Your instructions:
For the listing that follows, give again exactly the lines from the one with "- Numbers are" to the one with "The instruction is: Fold", including both.

Dataset section:
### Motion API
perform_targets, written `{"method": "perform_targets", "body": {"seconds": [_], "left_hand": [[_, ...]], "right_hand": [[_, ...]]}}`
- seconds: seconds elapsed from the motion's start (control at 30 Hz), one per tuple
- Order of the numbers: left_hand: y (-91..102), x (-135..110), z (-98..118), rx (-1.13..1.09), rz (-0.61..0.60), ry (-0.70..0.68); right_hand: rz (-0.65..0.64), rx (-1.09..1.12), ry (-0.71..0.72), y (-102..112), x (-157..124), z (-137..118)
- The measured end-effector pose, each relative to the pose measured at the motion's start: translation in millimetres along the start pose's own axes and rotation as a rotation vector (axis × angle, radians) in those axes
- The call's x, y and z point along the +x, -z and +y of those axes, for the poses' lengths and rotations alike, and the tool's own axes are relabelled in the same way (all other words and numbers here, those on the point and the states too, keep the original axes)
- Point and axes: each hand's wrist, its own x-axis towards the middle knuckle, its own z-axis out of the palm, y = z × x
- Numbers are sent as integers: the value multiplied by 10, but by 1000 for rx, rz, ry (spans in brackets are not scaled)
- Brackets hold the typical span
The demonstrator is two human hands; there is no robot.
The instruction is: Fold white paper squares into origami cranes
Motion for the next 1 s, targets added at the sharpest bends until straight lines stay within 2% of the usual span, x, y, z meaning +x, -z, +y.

Solution to the exercise:
- Numbers are sent as integers: the value multiplied by 10, but by 1000 for rx, rz, ry (spans in brackets are not scaled)
- Brackets hold the typical span
The demonstrator is two human hands; there is no robot.
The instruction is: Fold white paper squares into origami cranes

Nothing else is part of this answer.